The trend towards digitally facilitated collaboration is irreversible. Basic tasks comprise communication, sharing of documents and documentation of the working process. Technical solutions that enable collaborative work exist aplenty and are constantly evolving. However, the main challenges involved in digitally facilitated collaborative work that includes elements of creative co-creation—typically found in the area of higher education or professional settings that involve creative and design tasks—can be found in the facilitation of creative environments in “virtual space”. Online collaborative creative processes comprise all such activities which aim to solve in a group problem that do not have standard solutions, mediated through web-based tools. Typically, such problems require interdisciplinary, lateral thinking, social empathy and extensive ideation with the aim of mutual inspiration. The processes applied are often nonlinear and rely on multimodal means of synchronous and asynchronous communication, with a special focus on visual tools.

This special section explores the emerging socio-technological platforms for creative collaboration for both team-work in business settings as well as in educational environments. The first paper, “One for all and all for one - towards a framework for collaboration support systems” by Dominik Siemon, Felix Becker, Linda Eckardt and Susanne Robra-Bissantz develops a framework for Collaboration Support Systems with the goal of enhancing the performance output of these collaborative units. The focus here is on basic principles of collaboration in virtual, digital environments in order to identity the specific aspects that support system must provide in order for collaboration in such environments to be productive.

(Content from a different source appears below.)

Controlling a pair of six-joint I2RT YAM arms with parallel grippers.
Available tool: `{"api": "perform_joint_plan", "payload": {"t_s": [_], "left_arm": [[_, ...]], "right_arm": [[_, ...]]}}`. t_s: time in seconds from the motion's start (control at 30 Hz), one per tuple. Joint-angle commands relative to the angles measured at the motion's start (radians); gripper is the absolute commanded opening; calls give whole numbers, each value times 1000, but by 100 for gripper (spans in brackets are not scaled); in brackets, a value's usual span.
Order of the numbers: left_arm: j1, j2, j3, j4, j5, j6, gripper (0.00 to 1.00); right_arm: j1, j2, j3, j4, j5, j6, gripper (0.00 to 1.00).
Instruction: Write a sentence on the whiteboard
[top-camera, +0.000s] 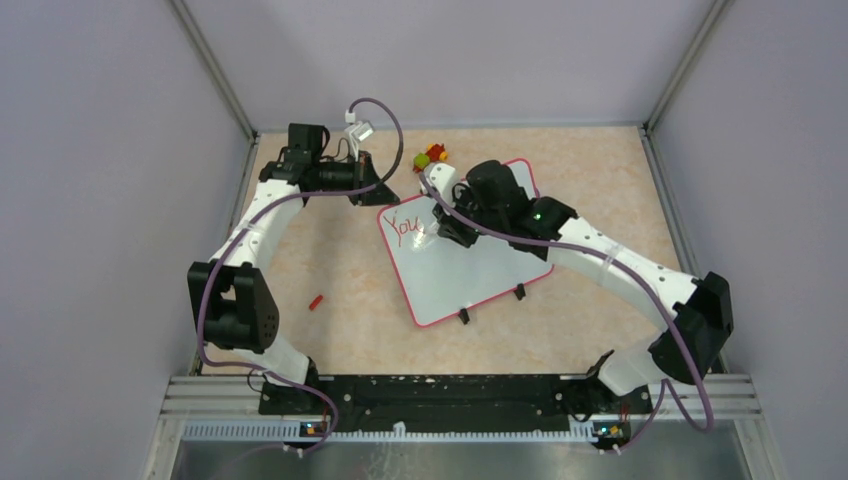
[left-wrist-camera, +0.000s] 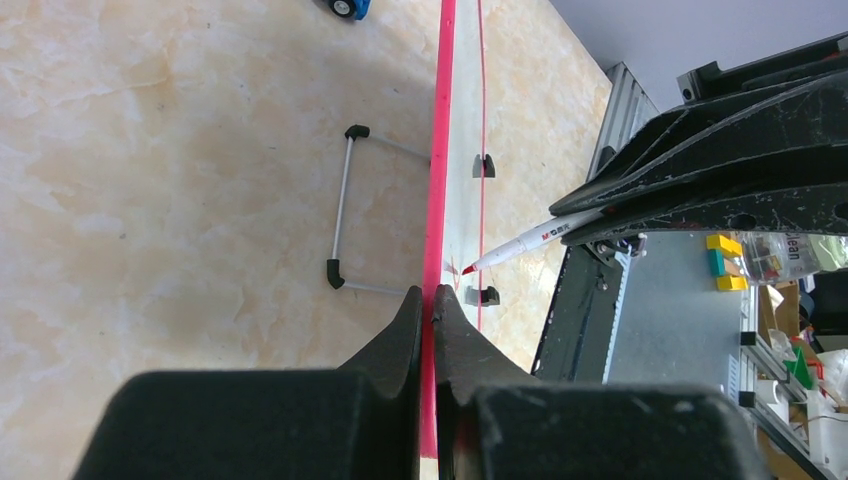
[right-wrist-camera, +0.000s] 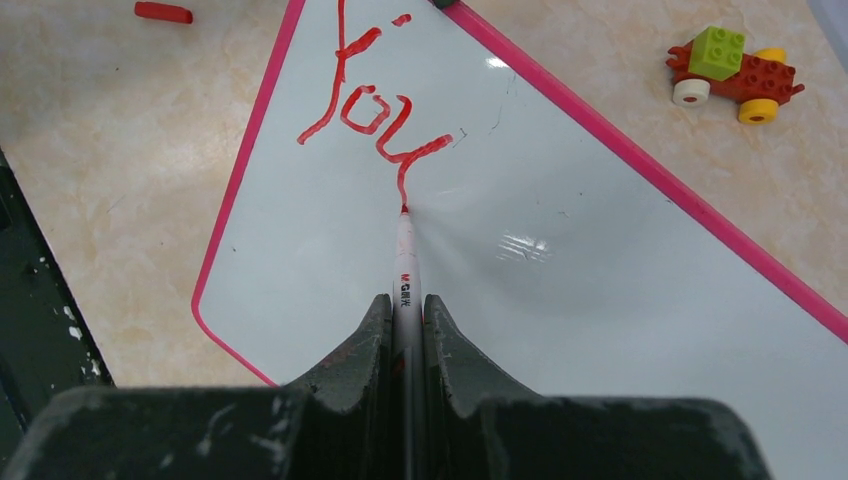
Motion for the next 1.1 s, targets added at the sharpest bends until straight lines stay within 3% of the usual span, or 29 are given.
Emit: {"api": "perform_joint_plan", "payload": {"t_s": [0.0, 1.07], "left_arm": [[-30, 5, 4, -30, 1, 14, 0], [-31, 16, 15, -33, 5, 15, 0]], "right_arm": [[5, -50, 89, 1, 21, -19, 0], [-42, 31, 150, 77, 21, 7, 0]]}}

The second paper, “Professional development learning environments (PDLEs) embedded in a collaborative online learning environment (COLE): Moving towards a new conception of online professional learning” by Roland vanOostveen, François Desjardins and Shawn Bullock, by contrast, focuses on teams as part of learning groups. The authors describe the development of Professional Development Learning Environments (PDLEs), that require the collaboration of users to solve in the digital realm problems as part of a problem-based learning approach. Their study shows evidence of some effect on beliefs about personal theories of learning, causing shifts from technical issues to those surrounding processes of learning but also cautions, that learners who are not used to the collaborative opportunities provided in such PDLEs will find it harder to facilitate those learning and collaboration tools, instead seeking out traditional forms of cooperation from non-digital and face-to-face environments as the main route to success as an alternative and superior method.